§ **Brief**
Reproduce word for word every line of the entries below, from the line containing "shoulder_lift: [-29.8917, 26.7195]" through the final line, and nothing else.

§ **Data to use**
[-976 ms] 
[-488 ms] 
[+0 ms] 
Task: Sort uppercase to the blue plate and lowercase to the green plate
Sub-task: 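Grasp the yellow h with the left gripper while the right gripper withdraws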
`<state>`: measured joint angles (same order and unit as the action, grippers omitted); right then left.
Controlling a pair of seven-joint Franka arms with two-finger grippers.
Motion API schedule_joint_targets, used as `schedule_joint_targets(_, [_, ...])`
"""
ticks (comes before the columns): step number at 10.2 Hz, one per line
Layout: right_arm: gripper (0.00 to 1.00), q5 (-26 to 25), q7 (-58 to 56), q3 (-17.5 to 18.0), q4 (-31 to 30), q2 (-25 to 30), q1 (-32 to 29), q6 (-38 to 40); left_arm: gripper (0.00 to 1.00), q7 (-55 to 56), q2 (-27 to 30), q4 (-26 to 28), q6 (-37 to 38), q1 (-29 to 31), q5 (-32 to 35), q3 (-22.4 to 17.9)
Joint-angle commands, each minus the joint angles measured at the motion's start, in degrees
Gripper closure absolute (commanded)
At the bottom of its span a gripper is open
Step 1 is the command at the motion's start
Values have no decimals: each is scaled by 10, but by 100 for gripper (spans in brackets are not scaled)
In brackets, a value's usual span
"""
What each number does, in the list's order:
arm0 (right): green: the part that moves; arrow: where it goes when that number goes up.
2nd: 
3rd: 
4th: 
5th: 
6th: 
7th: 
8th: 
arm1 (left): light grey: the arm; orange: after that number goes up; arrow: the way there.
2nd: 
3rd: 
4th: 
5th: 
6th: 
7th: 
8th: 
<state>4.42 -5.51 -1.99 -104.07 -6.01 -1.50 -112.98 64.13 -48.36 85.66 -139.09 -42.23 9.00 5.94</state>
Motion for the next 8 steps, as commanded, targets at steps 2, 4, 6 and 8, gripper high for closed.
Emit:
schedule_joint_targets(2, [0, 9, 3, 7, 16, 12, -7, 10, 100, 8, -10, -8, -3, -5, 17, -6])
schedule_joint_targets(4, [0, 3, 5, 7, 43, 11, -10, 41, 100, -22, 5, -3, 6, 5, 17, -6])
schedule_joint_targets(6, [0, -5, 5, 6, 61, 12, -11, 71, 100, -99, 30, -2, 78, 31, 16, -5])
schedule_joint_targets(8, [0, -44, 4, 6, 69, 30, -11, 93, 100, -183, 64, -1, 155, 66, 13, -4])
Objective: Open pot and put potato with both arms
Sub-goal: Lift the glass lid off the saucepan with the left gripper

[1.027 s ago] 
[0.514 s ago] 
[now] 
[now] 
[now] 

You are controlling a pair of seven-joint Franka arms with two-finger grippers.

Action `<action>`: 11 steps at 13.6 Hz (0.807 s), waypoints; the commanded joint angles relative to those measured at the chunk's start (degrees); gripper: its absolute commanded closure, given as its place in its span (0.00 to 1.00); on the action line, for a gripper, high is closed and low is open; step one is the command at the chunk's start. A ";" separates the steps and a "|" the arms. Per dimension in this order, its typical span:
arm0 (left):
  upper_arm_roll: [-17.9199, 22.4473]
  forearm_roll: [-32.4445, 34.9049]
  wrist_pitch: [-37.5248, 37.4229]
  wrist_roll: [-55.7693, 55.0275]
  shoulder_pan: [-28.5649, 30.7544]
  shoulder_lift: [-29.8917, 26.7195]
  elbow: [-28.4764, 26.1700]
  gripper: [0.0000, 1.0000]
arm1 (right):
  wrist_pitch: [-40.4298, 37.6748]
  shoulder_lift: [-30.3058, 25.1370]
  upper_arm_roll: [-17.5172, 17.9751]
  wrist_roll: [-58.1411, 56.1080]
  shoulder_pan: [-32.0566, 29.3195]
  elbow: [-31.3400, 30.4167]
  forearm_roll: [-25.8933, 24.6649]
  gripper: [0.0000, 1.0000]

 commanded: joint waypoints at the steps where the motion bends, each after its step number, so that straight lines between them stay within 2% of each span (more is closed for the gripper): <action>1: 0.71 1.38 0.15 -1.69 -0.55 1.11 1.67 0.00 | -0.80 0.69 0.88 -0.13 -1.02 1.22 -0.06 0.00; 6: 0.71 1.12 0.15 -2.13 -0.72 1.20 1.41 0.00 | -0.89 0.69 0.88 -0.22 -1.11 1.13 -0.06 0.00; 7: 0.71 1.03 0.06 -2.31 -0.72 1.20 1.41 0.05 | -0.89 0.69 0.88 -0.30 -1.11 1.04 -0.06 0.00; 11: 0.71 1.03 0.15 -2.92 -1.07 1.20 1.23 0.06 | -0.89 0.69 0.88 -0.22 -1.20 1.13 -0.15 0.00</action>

§ **Solution to the exercise**
  shoulder_lift: [-29.8917, 26.7195]
  elbow: [-28.4764, 26.1700]
  gripper: [0.0000, 1.0000]
arm1 (right):
  wrist_pitch: [-40.4298, 37.6748]
  shoulder_lift: [-30.3058, 25.1370]
  upper_arm_roll: [-17.5172, 17.9751]
  wrist_roll: [-58.1411, 56.1080]
  shoulder_pan: [-32.0566, 29.3195]
  elbow: [-31.3400, 30.4167]
  forearm_roll: [-25.8933, 24.6649]
  gripper: [0.0000, 1.0000]

 commanded: joint waypoints at the steps where the motion bends, each after its step number, so that straight lines between them stay within 2% of each span (more is closed for the gripper): <action>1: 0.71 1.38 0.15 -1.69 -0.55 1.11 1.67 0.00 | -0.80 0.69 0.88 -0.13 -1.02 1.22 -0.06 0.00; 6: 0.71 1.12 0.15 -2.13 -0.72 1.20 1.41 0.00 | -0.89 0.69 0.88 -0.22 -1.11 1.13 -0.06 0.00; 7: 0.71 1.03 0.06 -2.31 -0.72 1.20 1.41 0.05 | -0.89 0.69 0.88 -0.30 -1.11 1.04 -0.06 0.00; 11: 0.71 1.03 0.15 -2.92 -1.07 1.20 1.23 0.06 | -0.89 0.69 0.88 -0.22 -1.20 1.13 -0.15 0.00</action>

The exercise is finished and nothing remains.